### What is needed
Transcribe only the lines of the listing below from the one holding "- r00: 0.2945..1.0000" through the one holding "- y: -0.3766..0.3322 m", inclusive, without any change.

※

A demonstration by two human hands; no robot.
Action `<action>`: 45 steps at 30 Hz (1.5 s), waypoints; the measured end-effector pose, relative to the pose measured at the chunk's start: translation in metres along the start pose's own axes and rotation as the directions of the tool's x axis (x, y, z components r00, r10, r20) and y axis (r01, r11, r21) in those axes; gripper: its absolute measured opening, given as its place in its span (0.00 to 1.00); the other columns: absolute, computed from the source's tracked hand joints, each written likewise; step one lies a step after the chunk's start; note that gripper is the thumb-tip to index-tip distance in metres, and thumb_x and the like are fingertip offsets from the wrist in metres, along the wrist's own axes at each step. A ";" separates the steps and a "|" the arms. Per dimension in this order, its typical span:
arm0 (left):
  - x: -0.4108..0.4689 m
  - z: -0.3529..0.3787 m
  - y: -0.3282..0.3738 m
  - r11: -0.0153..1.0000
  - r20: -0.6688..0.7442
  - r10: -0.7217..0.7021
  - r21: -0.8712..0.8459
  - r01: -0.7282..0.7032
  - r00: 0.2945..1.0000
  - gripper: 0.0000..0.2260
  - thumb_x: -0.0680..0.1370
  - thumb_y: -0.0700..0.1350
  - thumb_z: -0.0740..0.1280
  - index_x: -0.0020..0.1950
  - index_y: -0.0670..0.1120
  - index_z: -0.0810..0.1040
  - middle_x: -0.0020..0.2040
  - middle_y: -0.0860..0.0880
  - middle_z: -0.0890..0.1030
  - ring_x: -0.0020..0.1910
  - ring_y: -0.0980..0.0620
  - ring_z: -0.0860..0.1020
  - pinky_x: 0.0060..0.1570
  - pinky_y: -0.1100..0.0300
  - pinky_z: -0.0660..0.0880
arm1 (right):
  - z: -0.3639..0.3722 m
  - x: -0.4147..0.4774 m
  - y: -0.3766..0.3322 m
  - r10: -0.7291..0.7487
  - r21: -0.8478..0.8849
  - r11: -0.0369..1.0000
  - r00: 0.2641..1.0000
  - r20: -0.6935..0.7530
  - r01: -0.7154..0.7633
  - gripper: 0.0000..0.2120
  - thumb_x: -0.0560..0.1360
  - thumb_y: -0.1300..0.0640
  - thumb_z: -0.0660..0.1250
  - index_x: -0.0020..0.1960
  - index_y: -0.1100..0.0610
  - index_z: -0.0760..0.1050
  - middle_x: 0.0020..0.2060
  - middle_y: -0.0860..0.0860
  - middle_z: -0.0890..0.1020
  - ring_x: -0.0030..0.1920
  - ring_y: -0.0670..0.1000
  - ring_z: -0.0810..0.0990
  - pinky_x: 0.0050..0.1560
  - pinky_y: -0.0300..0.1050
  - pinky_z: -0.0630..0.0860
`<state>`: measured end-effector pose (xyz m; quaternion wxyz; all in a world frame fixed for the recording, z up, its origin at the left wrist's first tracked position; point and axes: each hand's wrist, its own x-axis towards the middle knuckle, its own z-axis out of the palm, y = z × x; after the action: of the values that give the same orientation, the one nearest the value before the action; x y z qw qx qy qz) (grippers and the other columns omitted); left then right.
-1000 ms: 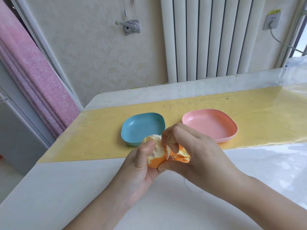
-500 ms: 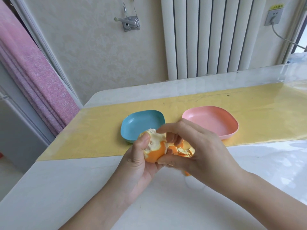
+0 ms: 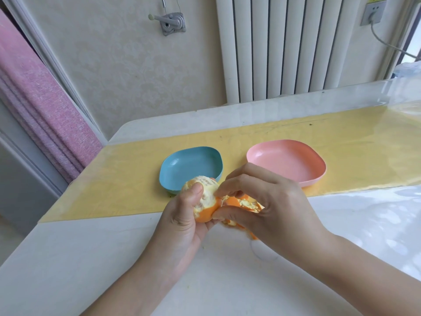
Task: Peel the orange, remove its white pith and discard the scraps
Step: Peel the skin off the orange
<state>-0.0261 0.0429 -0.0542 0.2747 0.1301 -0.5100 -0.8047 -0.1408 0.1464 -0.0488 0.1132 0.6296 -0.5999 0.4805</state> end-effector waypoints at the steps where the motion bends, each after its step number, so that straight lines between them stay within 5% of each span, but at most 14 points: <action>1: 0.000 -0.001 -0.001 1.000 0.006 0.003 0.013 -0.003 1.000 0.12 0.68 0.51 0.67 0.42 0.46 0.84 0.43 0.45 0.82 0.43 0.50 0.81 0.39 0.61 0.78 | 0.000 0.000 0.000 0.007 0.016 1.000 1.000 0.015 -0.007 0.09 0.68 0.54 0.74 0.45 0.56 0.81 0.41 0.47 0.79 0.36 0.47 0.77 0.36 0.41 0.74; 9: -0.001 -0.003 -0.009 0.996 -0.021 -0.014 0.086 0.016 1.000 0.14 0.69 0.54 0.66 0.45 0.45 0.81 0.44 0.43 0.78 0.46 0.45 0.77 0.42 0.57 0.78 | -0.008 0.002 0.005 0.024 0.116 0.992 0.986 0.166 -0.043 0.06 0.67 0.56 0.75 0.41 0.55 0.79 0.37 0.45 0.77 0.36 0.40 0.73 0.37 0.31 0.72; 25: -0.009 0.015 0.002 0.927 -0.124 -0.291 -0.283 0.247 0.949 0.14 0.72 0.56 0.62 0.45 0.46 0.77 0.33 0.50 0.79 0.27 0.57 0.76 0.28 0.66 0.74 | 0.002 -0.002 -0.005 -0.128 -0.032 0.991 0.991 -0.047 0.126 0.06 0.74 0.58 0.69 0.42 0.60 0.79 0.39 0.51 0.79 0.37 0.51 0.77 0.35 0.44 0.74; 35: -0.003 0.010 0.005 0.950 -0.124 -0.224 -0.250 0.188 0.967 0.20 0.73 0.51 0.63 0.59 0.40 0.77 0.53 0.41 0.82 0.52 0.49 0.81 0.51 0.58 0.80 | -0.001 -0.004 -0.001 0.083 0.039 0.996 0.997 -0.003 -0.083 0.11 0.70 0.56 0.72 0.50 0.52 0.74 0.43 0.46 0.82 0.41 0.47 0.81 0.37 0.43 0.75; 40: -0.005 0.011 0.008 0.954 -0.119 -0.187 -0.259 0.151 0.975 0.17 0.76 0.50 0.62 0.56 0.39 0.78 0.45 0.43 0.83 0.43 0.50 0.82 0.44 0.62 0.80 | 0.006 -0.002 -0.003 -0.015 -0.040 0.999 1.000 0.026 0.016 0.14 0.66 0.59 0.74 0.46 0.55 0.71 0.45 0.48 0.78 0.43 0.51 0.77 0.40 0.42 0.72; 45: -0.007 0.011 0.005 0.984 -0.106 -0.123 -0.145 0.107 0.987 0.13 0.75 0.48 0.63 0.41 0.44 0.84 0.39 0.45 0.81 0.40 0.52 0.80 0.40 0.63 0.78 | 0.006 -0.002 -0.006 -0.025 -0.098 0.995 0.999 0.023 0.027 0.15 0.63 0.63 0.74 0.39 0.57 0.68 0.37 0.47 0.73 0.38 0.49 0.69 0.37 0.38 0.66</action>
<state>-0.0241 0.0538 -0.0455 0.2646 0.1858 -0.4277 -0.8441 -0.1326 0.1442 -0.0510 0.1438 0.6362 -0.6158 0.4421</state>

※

### Answer below
  - r00: 0.2945..1.0000
  - gripper: 0.0000..0.2260
  - thumb_x: -0.0680..0.1370
  - thumb_y: -0.0700..0.1350
  - thumb_z: -0.0740..0.1280
  - index_x: -0.0020..0.1950
  - index_y: -0.0670..0.1120
  - index_z: -0.0810..0.1040
  - middle_x: -0.0020..0.2040
  - middle_y: -0.0860..0.0880
  - middle_z: -0.0890..0.1030
  - ring_x: -0.0020..0.1910
  - ring_y: -0.0980..0.0620
  - ring_z: -0.0860..0.1020
  - pinky_x: 0.0060..0.1570
  - pinky_y: -0.1100..0.0300
  - pinky_z: -0.0660..0.0880
arm1 (right):
  - z: -0.3639..0.3722 m
  - x: -0.4147..0.4774 m
  - y: -0.3766..0.3322 m

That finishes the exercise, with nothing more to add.